• ACTION ITEM
Only the lines below from the one containing "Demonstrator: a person" to the one containing "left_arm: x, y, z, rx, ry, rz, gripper" should be repeated, both included and unchanged.

• Stored items from a collection
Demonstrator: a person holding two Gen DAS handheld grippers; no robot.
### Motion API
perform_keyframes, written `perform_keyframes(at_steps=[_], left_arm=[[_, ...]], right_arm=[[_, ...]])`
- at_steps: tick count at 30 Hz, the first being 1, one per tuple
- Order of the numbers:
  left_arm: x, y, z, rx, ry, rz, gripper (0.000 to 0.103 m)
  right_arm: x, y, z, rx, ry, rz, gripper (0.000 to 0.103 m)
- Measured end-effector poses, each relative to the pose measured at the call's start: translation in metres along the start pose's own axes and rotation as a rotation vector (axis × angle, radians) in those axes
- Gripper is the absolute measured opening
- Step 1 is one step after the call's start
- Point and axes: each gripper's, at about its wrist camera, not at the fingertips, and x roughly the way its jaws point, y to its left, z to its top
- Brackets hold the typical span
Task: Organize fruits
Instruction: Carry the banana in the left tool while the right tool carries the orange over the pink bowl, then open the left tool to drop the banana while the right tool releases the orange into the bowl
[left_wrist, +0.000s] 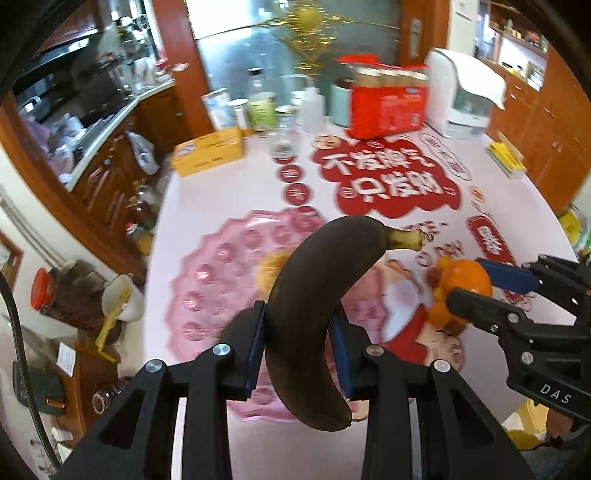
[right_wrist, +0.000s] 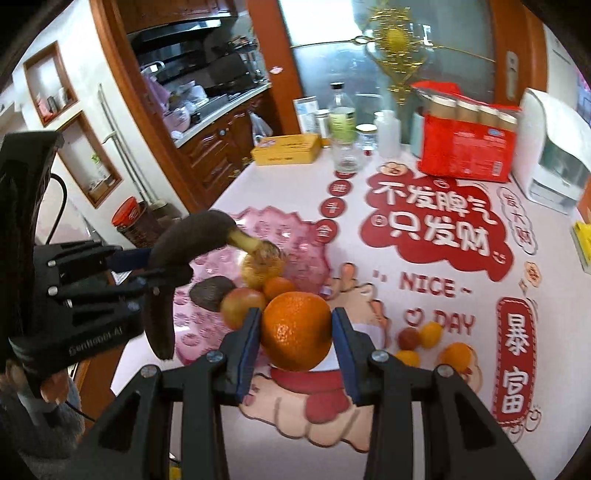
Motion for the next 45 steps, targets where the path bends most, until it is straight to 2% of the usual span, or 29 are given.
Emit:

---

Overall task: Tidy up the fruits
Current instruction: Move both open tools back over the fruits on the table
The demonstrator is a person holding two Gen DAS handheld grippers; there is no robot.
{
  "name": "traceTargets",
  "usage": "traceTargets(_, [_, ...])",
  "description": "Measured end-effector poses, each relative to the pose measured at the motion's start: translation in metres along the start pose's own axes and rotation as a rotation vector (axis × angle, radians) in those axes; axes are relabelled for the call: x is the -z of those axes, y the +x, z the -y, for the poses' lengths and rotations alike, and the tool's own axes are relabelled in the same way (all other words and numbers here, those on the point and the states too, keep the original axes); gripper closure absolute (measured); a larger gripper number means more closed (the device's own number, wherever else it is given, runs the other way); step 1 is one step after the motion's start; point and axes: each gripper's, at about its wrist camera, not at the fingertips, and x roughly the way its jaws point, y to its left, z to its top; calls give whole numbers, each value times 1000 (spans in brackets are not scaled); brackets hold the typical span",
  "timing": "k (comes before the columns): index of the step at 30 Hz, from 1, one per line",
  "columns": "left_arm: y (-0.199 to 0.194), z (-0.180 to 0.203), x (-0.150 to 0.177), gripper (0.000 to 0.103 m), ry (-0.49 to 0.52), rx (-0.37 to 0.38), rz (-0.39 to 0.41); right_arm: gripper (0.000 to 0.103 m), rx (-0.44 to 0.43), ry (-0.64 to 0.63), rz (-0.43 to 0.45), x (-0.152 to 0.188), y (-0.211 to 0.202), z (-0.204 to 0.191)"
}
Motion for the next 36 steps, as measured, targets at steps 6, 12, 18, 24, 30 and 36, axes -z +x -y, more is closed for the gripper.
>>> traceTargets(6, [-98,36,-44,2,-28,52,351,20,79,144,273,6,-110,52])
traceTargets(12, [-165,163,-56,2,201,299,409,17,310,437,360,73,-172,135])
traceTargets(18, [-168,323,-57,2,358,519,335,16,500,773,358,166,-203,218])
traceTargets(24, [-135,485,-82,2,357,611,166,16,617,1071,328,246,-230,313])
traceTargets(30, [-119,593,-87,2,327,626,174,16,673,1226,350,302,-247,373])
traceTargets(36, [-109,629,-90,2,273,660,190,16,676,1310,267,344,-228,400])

• ANSWER FOR THIS EXERCISE
Demonstrator: a person holding two Gen DAS handheld grippers; no robot.
### Motion API
perform_keyframes, written `perform_keyframes(at_steps=[_], left_arm=[[_, ...]], right_arm=[[_, ...]])`
- at_steps: tick count at 30 Hz, the first being 1, one per tuple
- Order of the numbers:
  left_arm: x, y, z, rx, ry, rz, gripper (0.000 to 0.103 m)

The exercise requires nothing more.